Perhaps the duo aren’t strikingly original – the title track is Stripped Stones, while The Strokes are a frequent influence on the faster numbers – but they more than make up for any moments of déjà vu by being rather good at it all. Beneath nicely-judged orchestral embellishments, Silent Weapons for Quiet Wars carries faint flickers of Devendra Banhart (if disarming simplicity replaced whimsy as his lyrical stock in trade), while Used To Be adds a zesty synth line to the palette, adding up to a rather fine UK entrée.

Out 26th September

Farewell Poetry - Hoping for the Invisible to Ignite

Farewell Poetry - Hoping for the Invisible to Ignite (***)
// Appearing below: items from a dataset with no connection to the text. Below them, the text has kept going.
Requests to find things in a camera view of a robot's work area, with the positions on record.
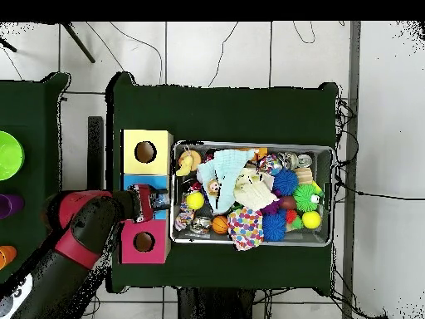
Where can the lime green bowl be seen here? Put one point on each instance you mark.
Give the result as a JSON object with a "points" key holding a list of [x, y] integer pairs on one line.
{"points": [[10, 156]]}

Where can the dark green tablecloth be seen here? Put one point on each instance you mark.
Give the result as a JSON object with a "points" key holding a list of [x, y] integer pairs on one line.
{"points": [[215, 113], [33, 99]]}

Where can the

Oh Farewell Poetry, shall I compare thee to a Godspeed echo? Well, yes – you make it pretty difficult not to, with your serious atmosphere and evocative spoken-word bits: thou art majestic, beautiful and, it must be said, more than a little bit familiar. But this French/English collective are no schmucks: they understand the dynamic intimately (it’s all about contrast, don’t you know), and, when pitched just right, no other aesthetic sets off shivers quite so effectively.

While the obvious checkpoints keep coming – from the typically po-faced name to their use of experimental film online and live – both musical and poetic elements are well-judged, with crescendos in all the right places and turns of phrase like “and the millions suck at my bowels like mice” eliciting unfamiliar emotion. Consequently, Hoping For the Invisible to Ignite gets under the listener’s skin; if not in shards, then certainly in slithers.